Quotes about Art
Criticism as a form of knowledge is capable of robbing literature not only of its own implicit and explicit ideology but of its ideas as well; it can dismiss the difficult, arduous work writers do to make an art that becomes and remains part of and significant within a human landscape.
— Toni Morrison
I have been told that there are two human responses to the perception of chaos: naming and violence. . . There is, however, a third response to chaos, which I have not heard about, which is stillness. Such stillness can be passivity and dumbfoundedness; it can be paralytic fear. But it can also be art.
— Toni Morrison
In her way, her strangeness, her naïveté, her craving for the other half of her equation was the consequence of an idle imagination.

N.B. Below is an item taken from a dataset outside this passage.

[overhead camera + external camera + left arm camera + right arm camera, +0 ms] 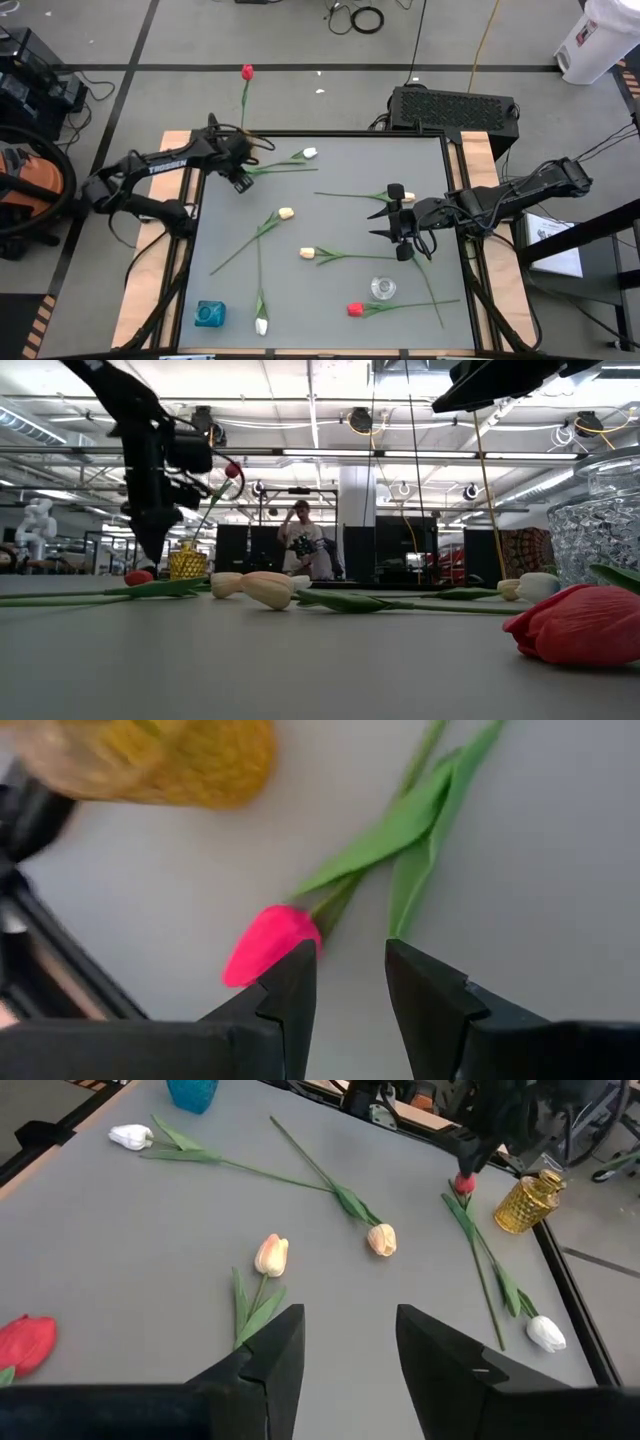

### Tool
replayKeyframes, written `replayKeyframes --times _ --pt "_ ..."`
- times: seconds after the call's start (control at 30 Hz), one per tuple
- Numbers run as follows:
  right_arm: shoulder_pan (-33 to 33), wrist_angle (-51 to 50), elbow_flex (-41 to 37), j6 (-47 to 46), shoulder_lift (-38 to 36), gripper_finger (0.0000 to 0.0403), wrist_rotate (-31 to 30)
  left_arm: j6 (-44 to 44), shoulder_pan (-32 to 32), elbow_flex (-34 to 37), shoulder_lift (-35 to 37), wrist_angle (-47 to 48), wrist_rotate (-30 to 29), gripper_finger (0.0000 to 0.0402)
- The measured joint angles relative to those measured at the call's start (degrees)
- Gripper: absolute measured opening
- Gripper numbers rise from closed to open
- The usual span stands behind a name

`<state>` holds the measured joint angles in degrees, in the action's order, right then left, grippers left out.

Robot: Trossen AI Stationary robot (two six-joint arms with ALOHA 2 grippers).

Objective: Sort flowers into vase by color
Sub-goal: Put the top red tulip into the yellow vase

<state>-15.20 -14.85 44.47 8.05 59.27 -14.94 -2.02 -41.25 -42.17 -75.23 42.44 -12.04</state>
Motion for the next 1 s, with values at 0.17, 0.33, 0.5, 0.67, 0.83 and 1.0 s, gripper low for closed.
replayKeyframes --times 0.17,0.33,0.5,0.67,0.83,1.0 --pt "0.0 0.0 0.0 -0.5 0.0 0.0151 0.0 -0.4 0.0 0.0 -4.3 0.0 0.3 0.0130" --pt "0.0 0.0 0.0 -0.5 0.0 0.0151 0.0 -1.7 0.0 0.0 -6.5 -0.5 -0.6 0.0130" --pt "0.0 0.0 0.0 -0.4 0.0 0.0151 0.0 -3.4 0.0 0.0 -6.9 -0.7 -2.6 0.0130" --pt "0.0 0.0 0.0 -0.4 0.0 0.0151 0.0 -3.4 0.0 -0.2 -6.8 -0.5 -2.9 0.0130" --pt "0.0 0.0 0.0 -0.4 0.0 0.0151 0.0 -4.7 0.5 -2.6 -6.8 0.1 -3.2 0.0130" --pt "0.0 0.0 0.0 -0.7 0.0 0.0151 0.0 -7.5 1.7 -5.3 -6.8 0.1 -2.9 0.0130"
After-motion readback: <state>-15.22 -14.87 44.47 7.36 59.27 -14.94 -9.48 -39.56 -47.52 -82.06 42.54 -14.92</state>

Had she paints, or clay, or knew the discipline of the dance, or strings; had she anything to engage her tremendous curiosity and her gift for metaphor, she might have exchanged the restlessness and preoccupation with whim for an activity that provided her with all she yearned for. And like any artist with no art form, she became dangerous.
— Toni Morrison
Watches have watch makers, paintings have painters, designs have designers, and creation has a creator
— Tony Evans
What I'm doing is art - it's low-brow art but there's a magic in that.
— Kesha
Without this playing with fantasy no creative work has ever yet come to birth. The debt we owe to the play of the imagination is incalculable.
— Carl Jung
Everyone wants to understand painting. Why don't they try to understand the singing of birds? People love the night, a flower, everything that surrounds them without trying to understand them. But painting - that they must understand.
— Pablo Picasso
Landscape painting is the obvious resource of misanthropy.
— William Hazlitt
The art of art, the glory of expression and the sunshine of the light of letters is simplicity: nothing is better than simplicity.
— Walt Whitman
Taste is the enemy of creativeness.
— Pablo Picasso
It is the function of art to renew our perception. What we are familiar with we cease to see. The writer shakes up the familiar scene, and, as if by magic, we see a new meaning in it.
— Anais Nin
Therapy is to make one happy. What is the point of that? Happy people are not interesting. Better to accept the burden of unhappiness and try to turn it into something worthwhile, poetry or music or painting: that is what he been believes.